Methods: 45 patients of American Society of Anesthesiologists physical status 1-3 undergoing abdominal surgery were randomly assigned to one of the following three groups. each of which received either IV acetaminophen (an initial dose of 1.5 ml/kg for 40 min before before the induction of anesthesia) or placebo saline 40 min before the induction of anesthesia and intraoperative fentanil infusion: group LFH received a placebo and 0.05 μg/kg/min fentanil; group FH received a placebo and 0.3 μg/kg/min fentanil; and group AFH received IV preemptive administration acetaminophen and TAP-blocke bupivacaine 0,3 mg/kg.
Results: The mechanical hyperalgesia threshold 12 hr after surgery was significantly lower in group FH than in the other two groups. Postoperative pain intensity using visual analog scale (VAS) and cumulative volume of a patient controlled analgesia (PCA) containing morphine over 12 hr were significantly greater in group FH than in group AFH. The time to the first postoperative analgesic requirement was significantly shorter in group RH than in the other two groups. The sevoflurane requirement was significantly greater in group LFH than in the other groups. The frequency of hypotension and bradycardia was significantly higher, but shivering and postoperative nausea and vomiting were significantly lower in group AFH than in the other two groups.

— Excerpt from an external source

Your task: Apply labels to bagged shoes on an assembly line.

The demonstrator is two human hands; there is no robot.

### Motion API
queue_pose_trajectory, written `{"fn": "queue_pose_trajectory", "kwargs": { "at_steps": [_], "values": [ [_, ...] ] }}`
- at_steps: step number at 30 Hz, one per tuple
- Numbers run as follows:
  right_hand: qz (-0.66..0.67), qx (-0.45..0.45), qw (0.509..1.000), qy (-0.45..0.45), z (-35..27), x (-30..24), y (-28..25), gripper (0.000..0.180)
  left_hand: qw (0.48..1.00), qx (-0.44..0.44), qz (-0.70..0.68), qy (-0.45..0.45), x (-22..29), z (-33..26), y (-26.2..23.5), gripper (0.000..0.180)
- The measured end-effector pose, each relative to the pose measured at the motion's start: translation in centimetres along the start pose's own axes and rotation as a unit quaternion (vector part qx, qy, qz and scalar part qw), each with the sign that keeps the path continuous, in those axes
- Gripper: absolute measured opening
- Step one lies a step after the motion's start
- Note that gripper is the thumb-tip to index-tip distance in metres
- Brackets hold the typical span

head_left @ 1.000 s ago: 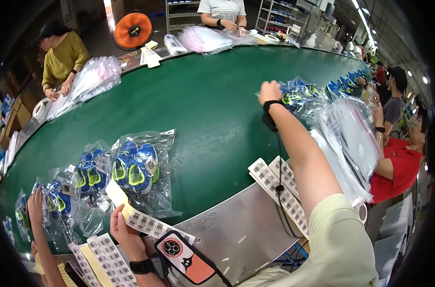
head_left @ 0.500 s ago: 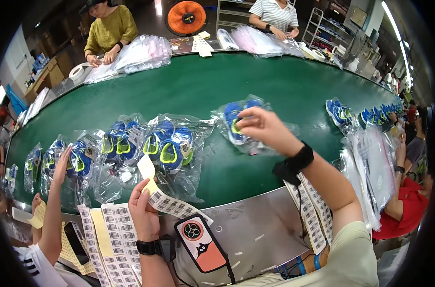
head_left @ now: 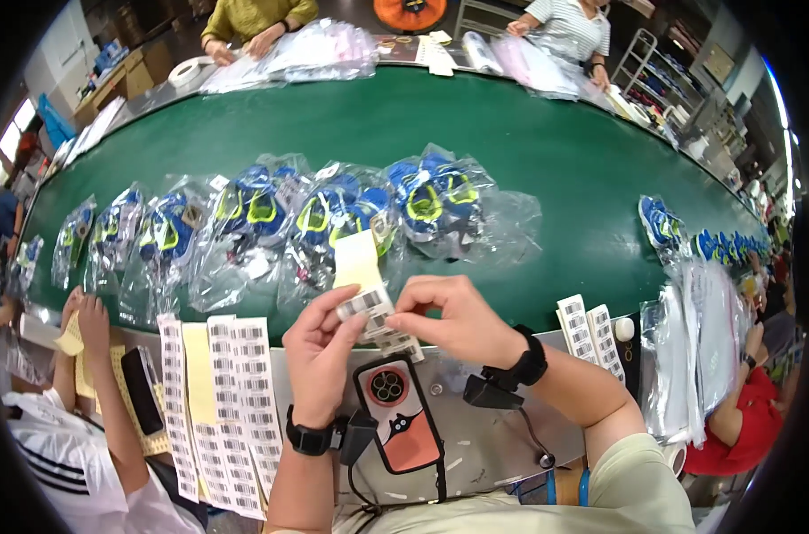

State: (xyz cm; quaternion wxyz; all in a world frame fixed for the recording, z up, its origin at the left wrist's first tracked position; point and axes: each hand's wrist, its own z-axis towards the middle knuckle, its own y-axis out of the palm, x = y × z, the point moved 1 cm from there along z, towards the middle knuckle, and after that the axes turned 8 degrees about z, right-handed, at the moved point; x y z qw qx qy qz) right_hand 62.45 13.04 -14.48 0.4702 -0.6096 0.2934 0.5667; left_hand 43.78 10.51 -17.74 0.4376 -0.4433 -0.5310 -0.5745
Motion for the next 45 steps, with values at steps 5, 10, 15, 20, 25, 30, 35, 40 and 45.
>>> {"fn": "queue_pose_trajectory", "kwargs": {
  "at_steps": [5, 10, 15, 20, 25, 30, 35, 40, 45],
  "values": [
    [-0.057, 0.099, 0.985, -0.130, 1.1, -1.4, -0.6, 0.012, 0.998, -0.023, 0.052, 0.011, 0.0, -0.1, 0.7, 0.037],
    [-0.110, 0.049, 0.979, -0.164, 0.7, -3.0, -0.6, 0.012, 0.996, -0.019, 0.078, 0.048, 0.3, -0.5, 1.0, 0.026],
    [-0.063, 0.045, 0.983, -0.169, -1.7, -4.9, -1.5, 0.010, 0.980, -0.005, 0.155, 0.124, 2.6, -2.6, 2.3, 0.022],
    [-0.164, 0.079, 0.934, -0.307, -4.8, -8.2, -2.3, 0.019, 0.975, -0.034, 0.140, 0.169, 5.3, -4.1, 4.0, 0.026],
    [-0.297, 0.100, 0.855, -0.414, -5.5, -9.1, -3.0, 0.022, 0.988, -0.077, 0.083, 0.107, 6.6, -4.3, 5.5, 0.036],
    [-0.181, 0.116, 0.890, -0.401, -6.5, -9.9, -4.7, 0.014, 0.995, -0.077, -0.047, -0.045, 4.5, -3.3, 5.6, 0.050],
    [0.095, 0.264, 0.925, -0.256, 1.9, -7.8, -12.4, 0.030, 0.944, -0.085, -0.298, -0.116, -2.4, -0.6, 0.5, 0.047],
    [-0.103, 0.269, 0.956, 0.064, 9.4, 8.8, -21.0, 0.060, 0.959, -0.065, -0.249, -0.122, -4.6, -1.2, -1.2, 0.040],
    [-0.121, 0.287, 0.937, 0.157, 13.2, 17.7, -22.2, 0.074, 0.965, -0.064, -0.218, -0.130, -7.1, -0.7, -0.2, 0.040]
  ]
}}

Conclusions: High-doses of fentanil induced hyperalgesia, which presented a decreased mechanical hyperalgesia threshold, enhanced pain intensity, a shorter time to first postoperative analgesic requirement, and greater morphine consumption, but IV preemptive administration acetaminophen alleviated those symptoms. IV preemptive administration acetaminophen may be an effective treatment option for preventing or attenuating OIH.
Key words: IV preemptive administration acetaminophen, Opioid-induced hyperalgesia, fentanil, TAP-blocke.